Eu sei, eu sei, finanças raramente é um assunto agradável no que diz respeito à reforma. Para mim, ele é preocupante. Mas não tem jeito: sem grana, sem reforma.
Quem me conhece sabe que planejamento não é muito o meu forte. Geralmente sou mais impulsivo, menos racional nas minhas tomadas de decisões. Me levo pela intuição.
Cá entre nós, também não sou um louco que acha que pode vencer uma guerra com apenas um par de punhos cerrados. Ou, para melhorar a metáfora: não sou um insano a ponto de pensar que irei fazer uma reforma com apenas uma nota de R$ 20,00.
Por isso mesmo, há cerca de 2 anos comecei a dar uma atenção especial às minhas finanças. Isso me ajudou cortar alguns gastos, economizar as sobras e, principalmente, buscar investimentos que diminuíssem o impacto da inflação.
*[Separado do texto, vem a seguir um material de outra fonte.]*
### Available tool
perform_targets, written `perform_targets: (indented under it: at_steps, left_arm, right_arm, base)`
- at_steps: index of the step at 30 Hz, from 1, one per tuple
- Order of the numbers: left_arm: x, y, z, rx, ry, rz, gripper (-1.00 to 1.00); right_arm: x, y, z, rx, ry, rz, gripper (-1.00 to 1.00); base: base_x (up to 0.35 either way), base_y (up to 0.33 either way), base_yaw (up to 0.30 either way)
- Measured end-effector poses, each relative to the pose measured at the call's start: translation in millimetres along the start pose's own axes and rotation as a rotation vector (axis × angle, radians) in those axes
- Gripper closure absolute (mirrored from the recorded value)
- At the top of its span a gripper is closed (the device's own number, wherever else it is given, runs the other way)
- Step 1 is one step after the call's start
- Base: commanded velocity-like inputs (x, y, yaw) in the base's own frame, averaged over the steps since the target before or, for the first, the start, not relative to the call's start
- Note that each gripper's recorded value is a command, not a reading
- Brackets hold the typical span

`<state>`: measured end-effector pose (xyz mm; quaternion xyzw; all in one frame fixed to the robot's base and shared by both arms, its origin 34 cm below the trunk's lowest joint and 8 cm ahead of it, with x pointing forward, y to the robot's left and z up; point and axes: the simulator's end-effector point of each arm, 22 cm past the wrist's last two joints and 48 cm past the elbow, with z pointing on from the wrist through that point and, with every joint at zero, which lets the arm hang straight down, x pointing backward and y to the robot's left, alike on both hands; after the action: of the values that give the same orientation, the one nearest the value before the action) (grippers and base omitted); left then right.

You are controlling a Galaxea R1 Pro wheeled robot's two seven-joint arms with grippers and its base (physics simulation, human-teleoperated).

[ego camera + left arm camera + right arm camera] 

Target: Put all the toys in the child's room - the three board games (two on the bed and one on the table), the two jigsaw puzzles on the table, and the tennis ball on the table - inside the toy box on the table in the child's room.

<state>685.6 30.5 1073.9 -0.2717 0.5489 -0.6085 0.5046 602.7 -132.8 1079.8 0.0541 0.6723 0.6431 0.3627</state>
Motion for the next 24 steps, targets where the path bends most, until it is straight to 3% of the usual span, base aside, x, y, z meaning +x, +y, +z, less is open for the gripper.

Me comportei bem nos últimos 24 meses, mas vou confessar: se fosse menos ansioso, eu teria seguido por mais 1 ano e meio nesse ritmo para bancar a reforma com mais poder de barganha; mais dinheiro no bolso. Mas você lembra quando mencionei que sou movido pela impulsão?
Verba definida, projeto arquitetônico finalizado e eu nas nuvens, imaginando as plantas em 3D virando realidade. Aí vem o primeiro susto: um orçamento bruto (sem negociações) muito além do que tinha poupado. Uma “bagatela” em torno dos R$ 135 mil.
A arquiteta amenizou minha frustração, típica de um cliente de primeira viagem (ou de primeira reforma). Ela argumentou que era um valor com base no mundo ideal e sem qualquer tipo de negociação. Comentou que a simples troca de alguns materiais, por exemplo, pode baratear bem o projeto. Respirei um pouco mais aliviado. Só um pouco.
Bom, a decisão está tomada. Inicialmente manteremos o projeto original (que em breve compartilho com vocês), mas me comprometi a dar um jeito para conseguir a verba que falta. Vender o carro, financiar os materiais de construção ou fazer um consórcio são algumas opções que estou avaliando. Por uma questão de segurança (e longevidade), resolvi não colocar metade do fígado à venda.